Task objective
Within the entries below, please retype exactly the lines starting with the line that has "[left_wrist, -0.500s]" and going on through the line that has "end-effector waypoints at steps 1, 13", but not the pictures.

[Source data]
[Start of Attachment]

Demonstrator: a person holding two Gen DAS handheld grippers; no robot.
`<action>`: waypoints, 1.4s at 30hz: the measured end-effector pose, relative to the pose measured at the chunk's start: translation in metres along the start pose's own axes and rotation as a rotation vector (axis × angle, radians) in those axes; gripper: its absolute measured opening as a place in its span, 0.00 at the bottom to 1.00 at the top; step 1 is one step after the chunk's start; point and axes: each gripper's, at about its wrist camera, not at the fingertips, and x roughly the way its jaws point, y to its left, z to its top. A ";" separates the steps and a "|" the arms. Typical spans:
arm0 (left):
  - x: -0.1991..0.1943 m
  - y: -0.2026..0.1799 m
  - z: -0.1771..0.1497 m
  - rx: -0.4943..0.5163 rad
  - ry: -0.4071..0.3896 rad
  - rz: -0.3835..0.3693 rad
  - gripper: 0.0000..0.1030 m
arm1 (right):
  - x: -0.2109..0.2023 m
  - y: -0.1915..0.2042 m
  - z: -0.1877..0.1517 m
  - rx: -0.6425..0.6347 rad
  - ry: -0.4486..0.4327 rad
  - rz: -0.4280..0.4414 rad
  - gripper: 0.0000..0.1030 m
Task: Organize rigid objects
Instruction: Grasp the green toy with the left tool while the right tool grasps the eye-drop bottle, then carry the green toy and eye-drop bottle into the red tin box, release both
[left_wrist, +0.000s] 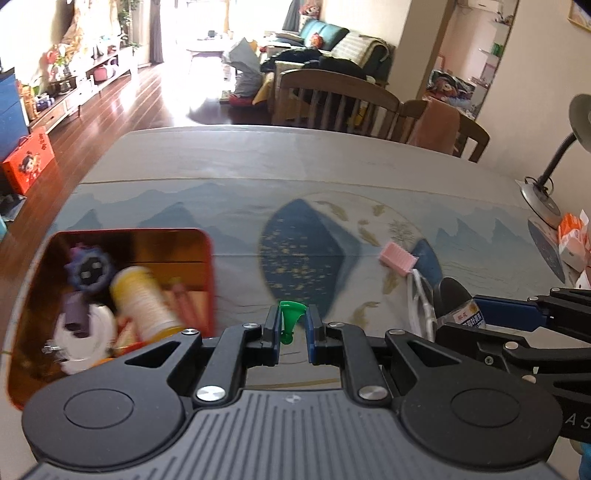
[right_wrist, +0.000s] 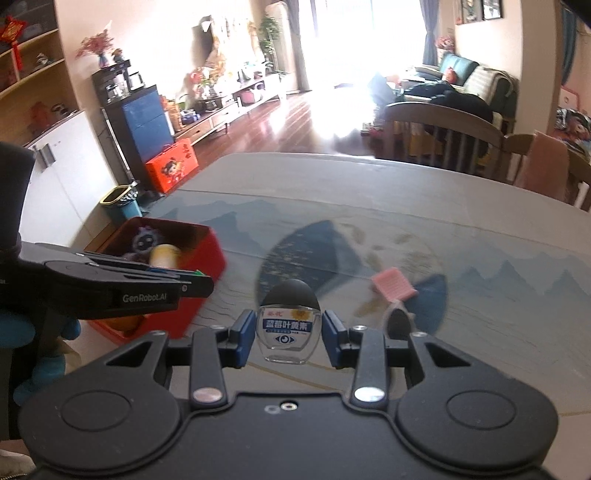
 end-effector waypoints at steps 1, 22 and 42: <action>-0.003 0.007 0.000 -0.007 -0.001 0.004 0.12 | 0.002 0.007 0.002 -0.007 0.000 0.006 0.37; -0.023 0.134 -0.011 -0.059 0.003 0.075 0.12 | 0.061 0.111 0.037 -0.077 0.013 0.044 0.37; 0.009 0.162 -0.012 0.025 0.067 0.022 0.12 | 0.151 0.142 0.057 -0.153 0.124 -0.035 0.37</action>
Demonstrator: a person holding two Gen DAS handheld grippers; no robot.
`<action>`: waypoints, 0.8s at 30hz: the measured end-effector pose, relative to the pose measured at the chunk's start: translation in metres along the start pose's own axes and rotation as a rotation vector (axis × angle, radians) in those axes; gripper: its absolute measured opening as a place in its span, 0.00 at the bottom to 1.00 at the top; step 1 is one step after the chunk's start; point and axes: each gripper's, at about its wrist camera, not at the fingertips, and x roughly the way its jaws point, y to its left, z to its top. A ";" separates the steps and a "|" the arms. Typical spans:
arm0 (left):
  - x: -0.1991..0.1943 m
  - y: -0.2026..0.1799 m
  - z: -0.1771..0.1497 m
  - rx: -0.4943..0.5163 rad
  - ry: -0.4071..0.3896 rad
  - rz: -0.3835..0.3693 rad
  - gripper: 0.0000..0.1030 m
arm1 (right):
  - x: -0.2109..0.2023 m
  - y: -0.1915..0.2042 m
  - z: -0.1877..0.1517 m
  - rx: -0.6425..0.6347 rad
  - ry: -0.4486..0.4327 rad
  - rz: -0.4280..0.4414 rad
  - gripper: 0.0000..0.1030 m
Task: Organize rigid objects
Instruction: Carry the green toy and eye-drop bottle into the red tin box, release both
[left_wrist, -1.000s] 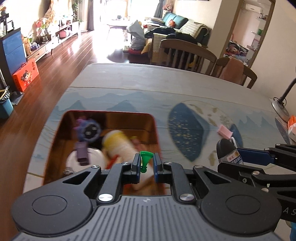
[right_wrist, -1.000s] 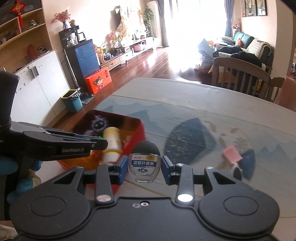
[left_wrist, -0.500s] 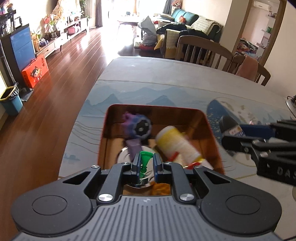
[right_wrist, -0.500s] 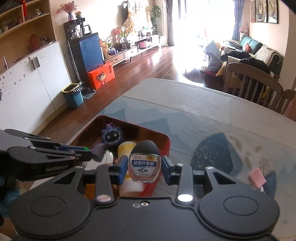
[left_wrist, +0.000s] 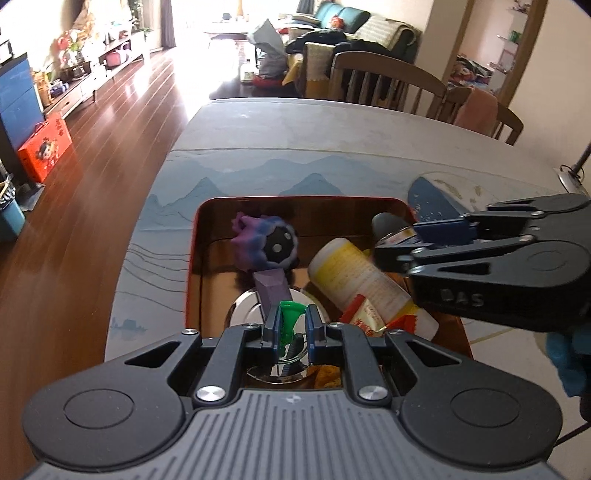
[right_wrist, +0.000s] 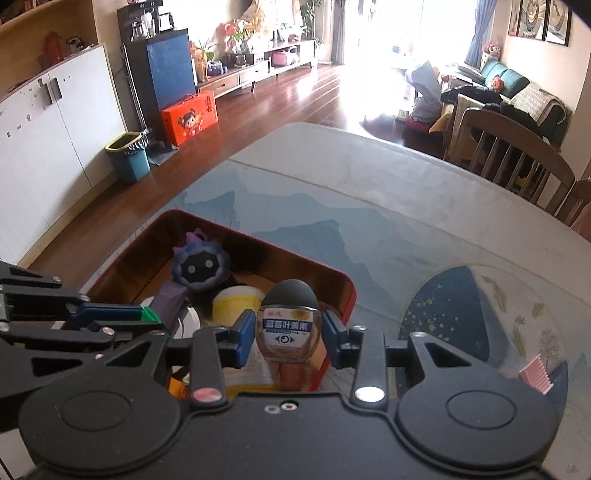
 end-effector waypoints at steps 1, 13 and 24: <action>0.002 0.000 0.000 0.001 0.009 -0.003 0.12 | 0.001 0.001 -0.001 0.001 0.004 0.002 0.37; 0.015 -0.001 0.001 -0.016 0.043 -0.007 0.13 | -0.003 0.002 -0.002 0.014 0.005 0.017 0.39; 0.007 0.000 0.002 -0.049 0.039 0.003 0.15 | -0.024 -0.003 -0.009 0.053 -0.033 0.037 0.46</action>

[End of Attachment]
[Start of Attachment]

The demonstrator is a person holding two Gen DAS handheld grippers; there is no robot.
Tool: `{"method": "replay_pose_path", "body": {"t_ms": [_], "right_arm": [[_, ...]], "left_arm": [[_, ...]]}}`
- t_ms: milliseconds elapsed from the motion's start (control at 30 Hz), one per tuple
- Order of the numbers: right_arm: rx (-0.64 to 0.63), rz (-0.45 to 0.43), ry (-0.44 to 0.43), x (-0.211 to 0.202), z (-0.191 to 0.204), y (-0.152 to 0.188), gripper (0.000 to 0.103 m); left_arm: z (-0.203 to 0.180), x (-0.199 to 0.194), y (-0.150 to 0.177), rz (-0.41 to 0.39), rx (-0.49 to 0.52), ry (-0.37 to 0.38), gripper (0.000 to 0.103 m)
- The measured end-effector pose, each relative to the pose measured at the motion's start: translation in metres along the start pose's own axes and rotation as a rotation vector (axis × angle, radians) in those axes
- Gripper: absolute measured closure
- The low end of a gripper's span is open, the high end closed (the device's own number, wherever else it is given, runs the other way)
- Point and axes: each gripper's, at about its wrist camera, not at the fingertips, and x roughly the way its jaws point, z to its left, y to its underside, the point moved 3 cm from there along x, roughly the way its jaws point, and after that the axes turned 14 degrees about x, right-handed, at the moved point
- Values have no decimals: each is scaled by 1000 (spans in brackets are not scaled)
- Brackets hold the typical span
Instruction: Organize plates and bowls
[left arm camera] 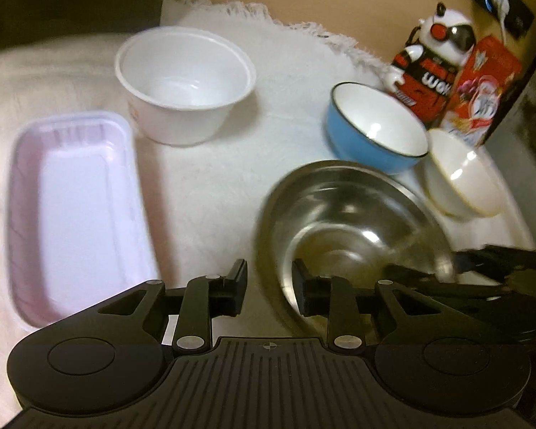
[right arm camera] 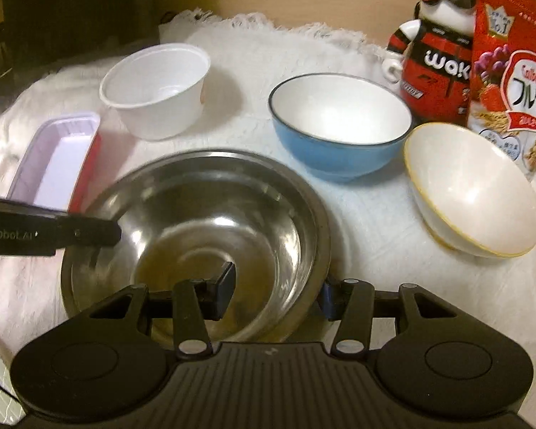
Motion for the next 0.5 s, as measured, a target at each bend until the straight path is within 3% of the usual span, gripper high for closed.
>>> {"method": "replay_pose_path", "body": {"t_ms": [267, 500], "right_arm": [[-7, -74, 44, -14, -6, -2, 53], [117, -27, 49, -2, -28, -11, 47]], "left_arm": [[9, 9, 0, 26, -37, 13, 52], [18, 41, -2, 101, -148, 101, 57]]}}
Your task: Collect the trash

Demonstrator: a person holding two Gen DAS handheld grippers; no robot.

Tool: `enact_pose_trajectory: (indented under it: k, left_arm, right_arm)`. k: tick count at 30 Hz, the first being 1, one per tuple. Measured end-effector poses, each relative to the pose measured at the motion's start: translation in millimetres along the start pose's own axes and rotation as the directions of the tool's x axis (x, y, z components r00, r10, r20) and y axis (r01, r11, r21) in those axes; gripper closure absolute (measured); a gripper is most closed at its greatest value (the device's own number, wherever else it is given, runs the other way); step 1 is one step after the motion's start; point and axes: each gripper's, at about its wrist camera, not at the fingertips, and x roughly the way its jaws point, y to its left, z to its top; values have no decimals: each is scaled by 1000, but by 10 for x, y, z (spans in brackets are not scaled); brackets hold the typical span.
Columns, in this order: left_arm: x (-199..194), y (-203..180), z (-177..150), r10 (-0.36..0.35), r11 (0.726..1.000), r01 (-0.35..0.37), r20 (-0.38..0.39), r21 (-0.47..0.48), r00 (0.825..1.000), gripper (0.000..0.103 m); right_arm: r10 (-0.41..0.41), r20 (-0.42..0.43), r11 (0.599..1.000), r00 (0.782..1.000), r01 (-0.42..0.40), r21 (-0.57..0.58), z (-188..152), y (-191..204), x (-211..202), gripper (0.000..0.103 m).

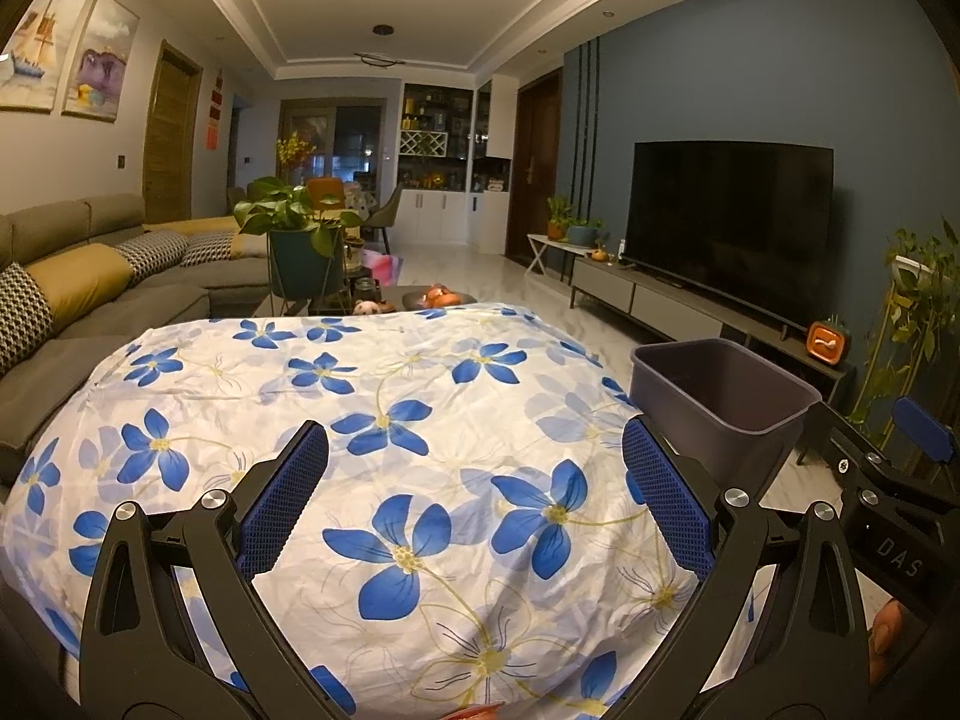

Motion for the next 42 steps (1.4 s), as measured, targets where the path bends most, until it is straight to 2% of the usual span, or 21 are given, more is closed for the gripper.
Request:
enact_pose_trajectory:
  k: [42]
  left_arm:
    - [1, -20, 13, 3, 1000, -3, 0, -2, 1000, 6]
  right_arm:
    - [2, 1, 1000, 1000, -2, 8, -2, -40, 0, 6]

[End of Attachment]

Result for this exercise
[left_wrist, -0.500s] 
[right_wrist, -0.500s] 
[left_wrist, +0.000s] 
[right_wrist, +0.000s] 
 end-effector waypoints at steps 1, 13 and 24: <action>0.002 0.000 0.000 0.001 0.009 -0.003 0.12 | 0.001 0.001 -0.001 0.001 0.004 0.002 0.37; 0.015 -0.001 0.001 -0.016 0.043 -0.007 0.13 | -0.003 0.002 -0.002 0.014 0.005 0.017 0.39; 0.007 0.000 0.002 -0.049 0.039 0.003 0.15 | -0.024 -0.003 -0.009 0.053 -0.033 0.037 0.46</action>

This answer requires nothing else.